▶ _What you are asked to do_
Among the lines of the listing below, count those with the string "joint". Give the number and no commentary.

▶ _Data shown_
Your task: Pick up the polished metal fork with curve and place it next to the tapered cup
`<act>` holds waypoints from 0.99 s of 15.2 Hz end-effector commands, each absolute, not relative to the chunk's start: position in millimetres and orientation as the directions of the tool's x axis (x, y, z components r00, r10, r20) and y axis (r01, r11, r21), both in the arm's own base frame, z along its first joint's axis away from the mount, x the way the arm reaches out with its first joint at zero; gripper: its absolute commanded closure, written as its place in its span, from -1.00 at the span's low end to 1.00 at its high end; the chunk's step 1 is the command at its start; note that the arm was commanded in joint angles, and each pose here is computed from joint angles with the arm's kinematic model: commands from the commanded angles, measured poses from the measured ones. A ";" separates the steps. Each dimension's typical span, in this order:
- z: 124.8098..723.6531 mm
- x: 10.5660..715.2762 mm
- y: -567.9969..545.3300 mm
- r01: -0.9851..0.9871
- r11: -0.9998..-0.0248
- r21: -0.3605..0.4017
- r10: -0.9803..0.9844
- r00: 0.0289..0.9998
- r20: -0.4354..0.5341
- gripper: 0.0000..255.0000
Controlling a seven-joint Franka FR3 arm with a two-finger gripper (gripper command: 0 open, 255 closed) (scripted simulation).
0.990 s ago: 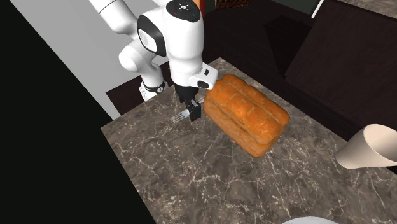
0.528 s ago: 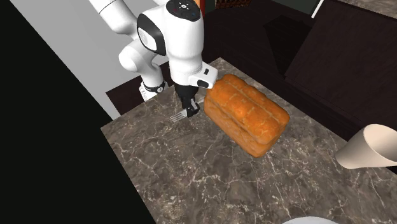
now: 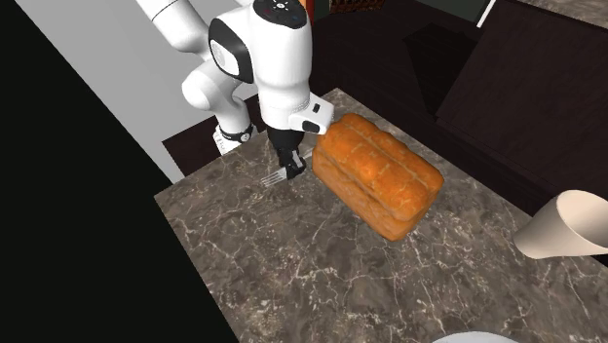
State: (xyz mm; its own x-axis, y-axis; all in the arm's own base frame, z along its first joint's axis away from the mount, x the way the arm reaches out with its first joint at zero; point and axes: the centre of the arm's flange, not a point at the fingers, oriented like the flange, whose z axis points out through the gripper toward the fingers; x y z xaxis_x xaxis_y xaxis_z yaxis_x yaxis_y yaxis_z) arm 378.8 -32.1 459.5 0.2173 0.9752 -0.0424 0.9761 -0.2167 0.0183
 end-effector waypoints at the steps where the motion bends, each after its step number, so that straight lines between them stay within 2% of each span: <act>1: 468.6 378.9 -31.7 0.976 -0.217 0.018 0.975 0.218 -0.043 1.00; 15: 542.5 378.9 -31.7 0.976 -0.217 0.018 0.975 0.218 -0.043 1.00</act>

▶ _Your response_
3